The fortunes of TFG — owner of Foschini, Fabiani, Markham, Jet and Sportscene — are beginning to improve as it sees positive growth in the UK where it wrote off almost R3bn in 2020 and permanently closed almost 200 stores.

The retailer, which owns clothing brands in SA, the UK, Australia and New Zealand, experienced its first loss in 2021 as UK stores were closed for more than 50% of the year due to strict lockdown regulations.

But as the UK economy has opened up, sales over the past three months exceeded expectations.

Its headline earnings per share, a measure of profit used in SA, for the first half of the 2022 financial year will be up 562%-582% from a loss of 83c. Headline earnings are expected to be 384.8c- 401.5c per share for the period from April to September, a figure a little distorted due to extra shares thanks to a rights issue in 2020.

Many SA companies have struggled in the UK. Famous Brands, owner of Wimpy and Steers, wrote down R2.7bn thanks to a failed purchase of UK chain Gourmet Burger Kitchen, and Truworths’s struggles with shoe chain Office cost it almost R5bn in impairments.

However, TFG’s overall results — which include all markets, from April to September compared with 2019, what it described as a more “meaningful comparative analysis” — were 0.9% lower excluding Jet, which it did not own in 2019.

When including the discount SA brand, sales are up 12.2% compared with the six months in 2019.

How TFG fares in the UK will weigh heavily on future results. 

TFG’s brands in the UK include Phase Eight and Hobbs, which sell women’s office and evening wear, for which demand plummeted during lockdown.

In an October media event, TFG CEO Anthony Thunstrom spoke of how the UK gave him “sleepless nights” as the group had to decide whether to walk away from the market.

Retailers in the UK high streets are under increasing pressure and 200-year-old department store Debenhams closed its last store in May. TFG now sells 43% of its clothing online in the UK, with online sales up almost a third compared with the quarter between July and September. 

But the opening up of the UK economy has been good news for TFG’s stores. 

“Since the lifting of the last remaining restrictions in July 2021, the demand for key categories has also started to improve, with recovery showing better than expected results,” it said in a statement.

Turnover was up 43.8% compared with July to September 2020 and up almost 66% in April to September compared with the same period in 2020. 

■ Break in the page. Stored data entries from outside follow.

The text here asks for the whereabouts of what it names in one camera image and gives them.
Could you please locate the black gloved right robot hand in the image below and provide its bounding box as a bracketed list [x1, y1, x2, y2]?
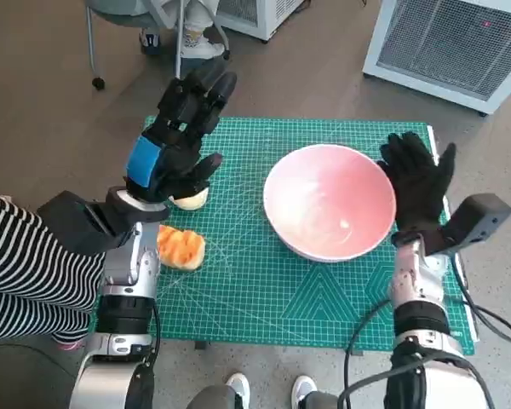
[376, 131, 457, 233]

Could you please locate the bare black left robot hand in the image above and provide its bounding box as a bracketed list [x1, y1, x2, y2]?
[123, 57, 238, 204]

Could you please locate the round pale bread bun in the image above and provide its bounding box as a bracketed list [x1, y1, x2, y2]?
[169, 189, 210, 210]

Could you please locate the long orange striped bread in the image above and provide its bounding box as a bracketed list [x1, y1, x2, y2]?
[156, 224, 207, 273]

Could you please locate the pink bowl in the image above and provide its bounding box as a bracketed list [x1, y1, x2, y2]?
[262, 143, 398, 263]

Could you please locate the person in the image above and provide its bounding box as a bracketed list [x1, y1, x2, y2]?
[0, 189, 107, 351]
[187, 373, 342, 409]
[138, 0, 225, 60]

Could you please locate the green cutting mat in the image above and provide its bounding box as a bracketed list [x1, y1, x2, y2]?
[91, 117, 480, 355]

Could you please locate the large white mesh-front appliance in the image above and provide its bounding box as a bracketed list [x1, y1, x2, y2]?
[361, 0, 511, 117]

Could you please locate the grey office chair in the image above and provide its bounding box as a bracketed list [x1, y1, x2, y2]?
[83, 0, 232, 90]

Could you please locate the small white mesh-front appliance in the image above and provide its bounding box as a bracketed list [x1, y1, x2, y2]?
[215, 0, 307, 43]

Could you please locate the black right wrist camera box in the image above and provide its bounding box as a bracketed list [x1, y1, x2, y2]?
[423, 193, 511, 256]

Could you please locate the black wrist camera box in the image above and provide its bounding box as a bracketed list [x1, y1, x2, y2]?
[37, 190, 131, 256]
[423, 193, 511, 256]

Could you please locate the black right camera cable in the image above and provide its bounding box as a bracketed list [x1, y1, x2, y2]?
[451, 251, 511, 345]

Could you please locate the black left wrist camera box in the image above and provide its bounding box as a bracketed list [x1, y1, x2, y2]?
[37, 190, 131, 256]

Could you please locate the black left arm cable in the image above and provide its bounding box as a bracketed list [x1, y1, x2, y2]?
[146, 303, 161, 368]

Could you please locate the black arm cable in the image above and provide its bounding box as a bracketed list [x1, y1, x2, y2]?
[336, 297, 395, 409]
[146, 303, 161, 368]

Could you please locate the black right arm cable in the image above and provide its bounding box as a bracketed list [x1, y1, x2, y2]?
[336, 297, 395, 409]

The improvement in the UK suggests TFG may continue on its upward trajectory, but sales in the UK in the half from April to September are still almost a third lower than the half in the 2019 calendar year before the pandemic.

TFG stores Down Under have struggled in Australian states that have been under strict government-enforced lockdowns, but are now opening up. 

In SA and neighbouring countries, in the three months to September, sales were up 28%, thanks to its purchase of Jet discount clothing. 

Even without Jet, sales are up 8% in the three-month period, despite the KwaZulu-Natal civil unrest that led to many retailers recording a drop in sales as damaged stores were shut for weeks.

TFG is increasingly moving sales online.

In total, 11% of group sales are online. It is also expanding to the US with its Johnny Bigg range of extra-size clothing made in Australia for taller and larger men. Such large sizes with small customer bases are often too loss-making in ordinary stores, but the group hopes to benefit from economies of scale by selling this range in multiple markets online. 

TFG’s share price closed 1.73% higher on Friday at R129.70.